Tyler hat derweil besonderen Gefallen an dem Wort „Jaaa!“ gefunden, das schnell zum Running Gag des Abends mutiert. In bester Call-And-Response-Manier schmettert der Rapper immer wieder „Jaaa!“-Rufe in die Menge, die vom Publikum lautstark wiederholt werden. Bald haben sich Besucher und Musiker gegenseitig so hochgepusht, dass fast jedes Substantiv im 2011er Hit „Yonkers“ durch ein „Jaaa!“ ersetzt wird. Als Belohnung gibt’s vom sichtlich begeisterten Tyler eine Ladung Air Hugs an alle.
Kurz vor Ende der Show werden die wiederholten „Jasper“-Rufe des Publikums mit einer Acapella-Version seines „Oldie“-Beitrags vom OF TAPE VOL. 2 belohnt. Als Tyler schließlich Earl Sweatshirt auf die Bühne ruft, dürften einige Besucher vor Freude wohl fast das Bewusstsein verlieren – umso größer ist die Enttäuschung, als sich der Typ, der da kurz auf die Bühne gestürmt kommt, lediglich als Jaspers Bruder erweist. Somit haben zumindest die Rapper nochmal ordentlich was zu lachen, bevor sich bei „Tamale“ alle ein letztes Mal alle komplett verausgaben können.
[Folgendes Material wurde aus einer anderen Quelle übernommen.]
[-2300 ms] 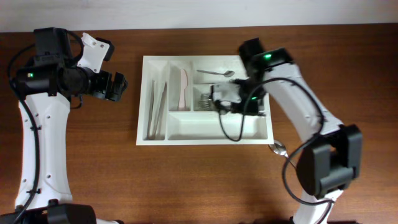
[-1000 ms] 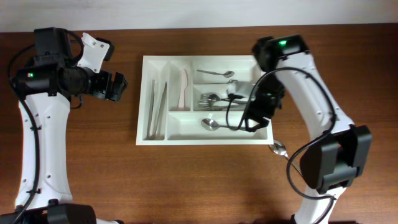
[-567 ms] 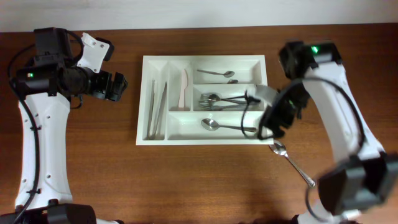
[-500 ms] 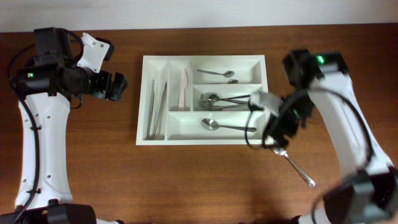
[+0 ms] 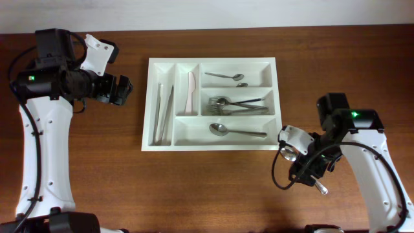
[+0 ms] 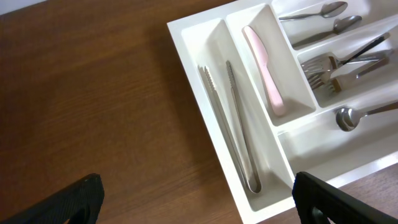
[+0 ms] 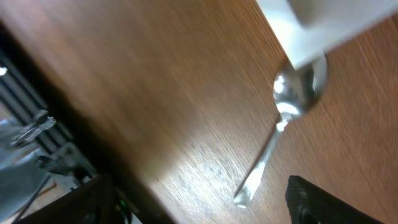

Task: Pack container
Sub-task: 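Release the spoon and withdraw the right gripper to the other spoon, then lower the right gripper onto the remaining spoon and grasp it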

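The white cutlery tray (image 5: pixel 147 103) holds tongs (image 5: pixel 162 113), a pink knife (image 5: pixel 190 92), two small spoons (image 5: pixel 223 76), forks (image 5: pixel 239 105) and a large spoon (image 5: pixel 236 131) in its long front compartment. One more spoon (image 7: pixel 292 93) lies on the wood just off the tray's front right corner, its handle pointing away from the tray. My right gripper (image 7: pixel 205 211) stands open above that handle, holding nothing. Left of the tray, my left gripper (image 6: pixel 199 208) hangs open and empty over bare table.
The brown wooden table (image 5: pixel 213 188) stretches in front of the tray and to both sides. A cable (image 5: pixel 279 175) loops beside my right wrist. The tray corner (image 7: pixel 323 25) stands close to the loose spoon's bowl.
My right gripper has left the tray's front compartment and now stands open over the loose spoon on the table. The spoon it put down stays in the tray. The left arm is unchanged.
My right gripper was shut on a spoon low over the table at the far right. Then it held that spoon over the tray's right side. Then it was open, with the spoon lying in the front compartment. Now it is above the second spoon.
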Available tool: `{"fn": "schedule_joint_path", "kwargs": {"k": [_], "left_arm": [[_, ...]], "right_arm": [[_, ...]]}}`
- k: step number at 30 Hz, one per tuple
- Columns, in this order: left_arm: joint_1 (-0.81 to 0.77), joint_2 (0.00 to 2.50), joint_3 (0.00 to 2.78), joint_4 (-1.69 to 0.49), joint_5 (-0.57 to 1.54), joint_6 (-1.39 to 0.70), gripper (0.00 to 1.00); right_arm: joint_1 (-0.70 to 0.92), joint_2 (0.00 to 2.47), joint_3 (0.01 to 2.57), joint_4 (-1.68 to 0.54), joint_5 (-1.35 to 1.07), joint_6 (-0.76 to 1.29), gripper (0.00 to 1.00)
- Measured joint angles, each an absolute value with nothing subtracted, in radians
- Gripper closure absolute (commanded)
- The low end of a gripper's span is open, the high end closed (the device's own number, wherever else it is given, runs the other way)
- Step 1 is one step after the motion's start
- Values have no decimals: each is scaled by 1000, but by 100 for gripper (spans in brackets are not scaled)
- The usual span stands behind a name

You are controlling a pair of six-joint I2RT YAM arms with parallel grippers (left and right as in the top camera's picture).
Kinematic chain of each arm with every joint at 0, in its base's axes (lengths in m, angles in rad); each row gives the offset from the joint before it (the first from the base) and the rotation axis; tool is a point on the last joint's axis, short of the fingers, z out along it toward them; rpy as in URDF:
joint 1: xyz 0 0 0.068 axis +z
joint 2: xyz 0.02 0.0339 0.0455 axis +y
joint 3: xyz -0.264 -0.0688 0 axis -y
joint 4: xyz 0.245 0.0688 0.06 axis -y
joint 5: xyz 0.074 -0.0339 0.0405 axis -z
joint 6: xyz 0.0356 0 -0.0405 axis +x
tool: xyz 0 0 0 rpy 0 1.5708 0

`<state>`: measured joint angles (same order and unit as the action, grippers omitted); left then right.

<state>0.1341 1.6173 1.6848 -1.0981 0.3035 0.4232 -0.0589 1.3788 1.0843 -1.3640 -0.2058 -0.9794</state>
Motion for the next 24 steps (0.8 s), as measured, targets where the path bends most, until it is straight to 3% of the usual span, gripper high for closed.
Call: {"fn": "schedule_joint_path", "kwargs": {"k": [8, 24], "left_arm": [[134, 1617, 1685, -1098, 303, 424, 1], [134, 1617, 1685, -1098, 303, 424, 1]], "right_arm": [[-150, 1384, 1003, -1280, -158, -981, 1], [-157, 1396, 828, -973, -121, -984, 16]]}}
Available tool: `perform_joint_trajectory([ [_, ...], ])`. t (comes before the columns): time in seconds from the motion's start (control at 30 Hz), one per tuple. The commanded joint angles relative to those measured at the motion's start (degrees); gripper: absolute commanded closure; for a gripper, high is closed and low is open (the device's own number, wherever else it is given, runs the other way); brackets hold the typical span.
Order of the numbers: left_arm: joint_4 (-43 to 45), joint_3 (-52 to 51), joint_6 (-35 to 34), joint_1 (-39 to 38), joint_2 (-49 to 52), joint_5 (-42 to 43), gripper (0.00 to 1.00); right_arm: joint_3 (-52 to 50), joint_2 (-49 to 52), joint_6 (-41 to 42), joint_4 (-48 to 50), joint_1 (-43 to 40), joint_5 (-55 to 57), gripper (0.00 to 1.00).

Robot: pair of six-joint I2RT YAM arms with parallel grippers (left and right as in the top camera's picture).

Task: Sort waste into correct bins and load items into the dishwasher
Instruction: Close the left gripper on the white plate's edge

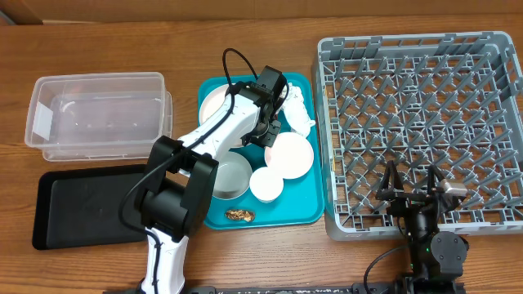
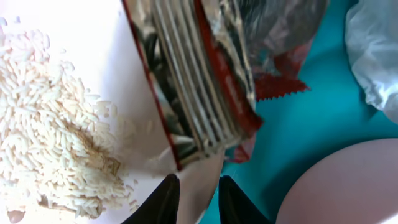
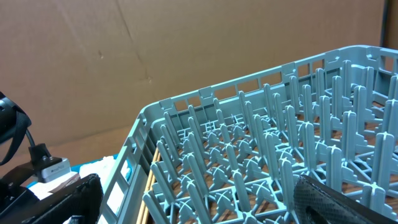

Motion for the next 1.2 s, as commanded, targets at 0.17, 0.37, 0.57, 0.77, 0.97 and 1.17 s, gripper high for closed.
perform_joint_trajectory([
  [0.17,0.6,-1.0,0.6,-0.1,0.9,0.1,0.8,-0.6,-0.5,-0.2,0.3,-0.2,-0.3,0.0],
  [0.37,0.4,-1.0,0.6,-0.1,0.9,0.1,0.91,-0.6,-0.5,-0.2,0.3,-0.2,-0.3,0.0],
  [0.57,0.5,-1.0,0.6,-0.1,0.9,0.1,0.94,-0.6,-0.5,-0.2,0.3,-0.2,-0.3,0.0],
  [0.77,0.9,-1.0,0.0,-0.1,0.9,0.1,0.96,-0.6,-0.5,-0.2,0.3,-0.2,-0.3,0.0],
  [0.97,0.9,-1.0,0.0,-0.1,0.9,0.1,0.96,-0.6,-0.5,-0.2,0.3,-0.2,-0.3,0.0],
  [1.17,0.8,-1.0,0.0,-0.1,0.9,-0.2,0.96,-0.6,-0.5,-0.2,0.3,-0.2,-0.3,0.0],
])
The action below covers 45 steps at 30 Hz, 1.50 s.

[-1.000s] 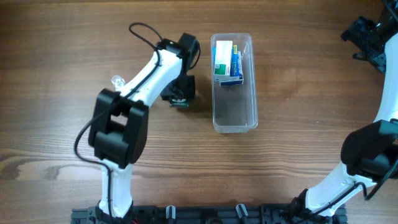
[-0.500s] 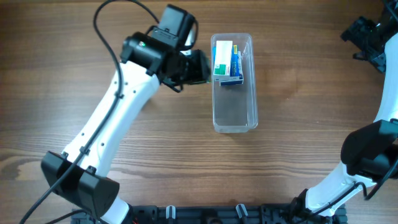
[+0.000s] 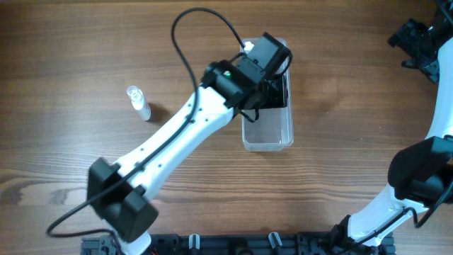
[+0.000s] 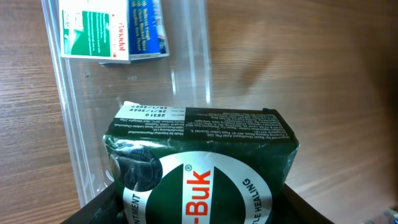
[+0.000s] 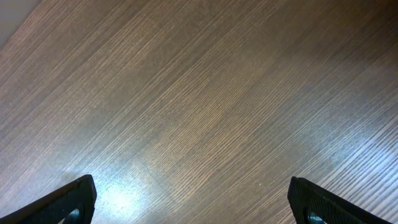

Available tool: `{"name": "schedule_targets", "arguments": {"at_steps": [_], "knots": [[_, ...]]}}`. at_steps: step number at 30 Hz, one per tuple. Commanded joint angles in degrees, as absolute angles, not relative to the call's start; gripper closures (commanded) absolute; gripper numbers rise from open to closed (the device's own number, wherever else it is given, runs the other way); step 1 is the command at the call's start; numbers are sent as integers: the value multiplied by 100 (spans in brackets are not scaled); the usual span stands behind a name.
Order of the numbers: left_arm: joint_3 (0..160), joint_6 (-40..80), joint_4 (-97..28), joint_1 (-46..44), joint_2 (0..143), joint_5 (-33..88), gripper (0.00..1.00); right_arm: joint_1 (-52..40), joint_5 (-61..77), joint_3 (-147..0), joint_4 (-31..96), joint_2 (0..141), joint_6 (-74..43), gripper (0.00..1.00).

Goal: Pack container
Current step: 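Carry the Zam-Buk box right and lower it into the container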

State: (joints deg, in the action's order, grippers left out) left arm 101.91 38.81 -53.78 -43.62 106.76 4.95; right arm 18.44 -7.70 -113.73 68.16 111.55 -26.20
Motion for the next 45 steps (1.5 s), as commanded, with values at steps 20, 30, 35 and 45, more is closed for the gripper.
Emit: {"name": "schedule_targets", "arguments": {"at_steps": [20,30,35,45], "knots": [[10287,4399,-5098,-4379,12228,270,44,1835,-762,-11389,6799,11220,-2700,0],[10287,4397,-5065,-4379,12228,270,39,1835,-762,-11389,6799,11220,-2700,0],[10287,4397,-5026,-4407,12228,270,38,1835,-762,-11389,6799,11220,-2703,0],[10287,4399,-4950,-4475,12228,268,38,1835,-762,-11389,6799,11220,-2700,0]]}}
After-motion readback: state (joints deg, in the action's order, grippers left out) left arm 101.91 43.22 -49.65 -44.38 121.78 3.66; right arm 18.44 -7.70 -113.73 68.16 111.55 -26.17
Von Tylers oft rüpelhaftem Image und den anarchistischen Zuständen der frühen Shows ist an diesem Abend nichts zu sehen. Ganz im Gegenteil ist der 24-Jährige außerordentlich lieb und versöhnlich drauf. Als er aufgrund der Ankündigung des letzten Songs in enttäuschte Gesichter blickt, erklärt er: „Don’t be sad! We got to hang out together! That’s awesome! You gotta stay positive!“ – Jaaa!